Yes, there have been disgraceful scenes of far left physical and verbal brutality, which get magnified on Twitter.

The far bigger threat, however, is that US has a president too busy fighting a culture war to respond to a pandemic and an economic crisis, or even to perform basic governance. What part of 180,000 coronavirus dead does Donald Trump not understand?

The larger threat is that we’re caught in a polarisation cascade. Mean world fanatics — on the left and right — are playing a mutually beneficial game.

Trumpian chaos justifies and magnifies the woke mobs on the left. Woke mobs magnify and justify Trumpian authoritarianism on the right.

The upshot of the mean world war is the obliteration of normal politics, the hollowing out of the center and the degradation of public morality. Under the cover of this souped-up, screw-or-be-screwed mentality, norms are eviscerated, truth is massacred, bigotry is justified and politics turns into a struggle to culturally obliterate the other side.
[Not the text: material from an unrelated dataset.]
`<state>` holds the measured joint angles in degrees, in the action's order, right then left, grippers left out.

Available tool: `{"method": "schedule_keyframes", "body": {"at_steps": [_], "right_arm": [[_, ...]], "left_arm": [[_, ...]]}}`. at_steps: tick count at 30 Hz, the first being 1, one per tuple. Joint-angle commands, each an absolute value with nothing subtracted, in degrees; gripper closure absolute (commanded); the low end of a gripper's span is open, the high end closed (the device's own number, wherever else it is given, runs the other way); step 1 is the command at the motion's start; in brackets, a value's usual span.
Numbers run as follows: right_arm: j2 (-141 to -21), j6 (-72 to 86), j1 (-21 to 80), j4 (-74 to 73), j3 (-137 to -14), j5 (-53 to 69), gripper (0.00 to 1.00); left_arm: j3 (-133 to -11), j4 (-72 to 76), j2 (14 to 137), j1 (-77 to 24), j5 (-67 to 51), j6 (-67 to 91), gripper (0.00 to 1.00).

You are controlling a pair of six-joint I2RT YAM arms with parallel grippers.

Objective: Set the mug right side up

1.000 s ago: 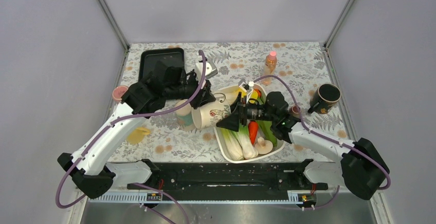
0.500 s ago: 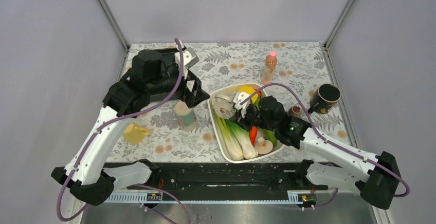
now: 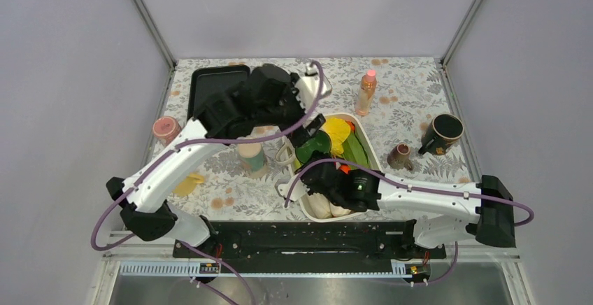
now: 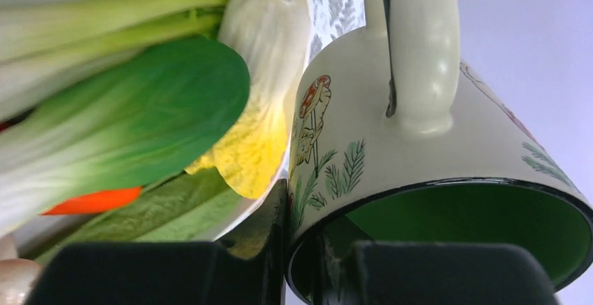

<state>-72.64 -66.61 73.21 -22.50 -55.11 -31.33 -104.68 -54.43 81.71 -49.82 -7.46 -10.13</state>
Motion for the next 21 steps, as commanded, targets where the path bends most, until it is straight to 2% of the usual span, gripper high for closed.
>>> {"method": "schedule_keyframes", "body": {"at_steps": [1, 5, 8, 10, 12, 16, 21], "right_arm": [[-72.23, -76.17, 73.98, -18.57, -61.83, -44.78, 1.00], [-72.69, -75.15, 74.35, -18.94, -63.00, -44.81, 1.00], [-73.47, -74.50, 74.81, -19.14, -63.82, -45.09, 1.00], [-73.88, -74.18, 75.32, -19.30, -64.19, -44.88, 1.00], [-74.12, -73.85, 75.70, -19.31, -64.45, -44.41, 1.00], [-74.14, -71.93, 75.77, -18.94, -65.14, -42.94, 1.00], [-73.15, -69.16, 75.76, -14.02, -64.77, -41.28, 1.00]], "left_arm": [[-100.64, -55.94, 80.55, -54.43, 5.50, -15.36, 0.12], [-94.68, -51.52, 80.19, -56.12, 12.37, -17.18, 0.27], [-91.99, -47.99, 81.01, -57.75, 18.06, -19.10, 0.28], [-90.21, -44.47, 81.43, -58.87, 23.16, -20.97, 0.33], [-88.90, -41.08, 81.76, -59.15, 26.88, -22.50, 0.48], [-87.34, -38.23, 81.53, -59.18, 27.92, -24.24, 0.98], [-85.12, -36.27, 80.96, -56.67, 26.01, -24.61, 1.00]]}}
Joe Biden is going to have to take on this widespread anxiety about personal safety by insisting that the real source of danger is Trump’s chaotic incompetence and that Trump’s mean world extremism is corrosive to the social order. When the social order dissolves, people suffer.

Biden could point out that disorder from left and right will only accelerate so long as Trump is in the White House. He could make clear that compassion is not weakness, that the toughest thing is to stand in a hailstorm of hatred and insist on kindness and consideration.

In a civilised society law and order is not established with a bullying jackboot. Law and order is established through the calm, regular enforcement of decency, so people across society behave like stable, honourable human beings.

— David Brooks is a noted political columnist. He is also a commentator on PBS NewsHour.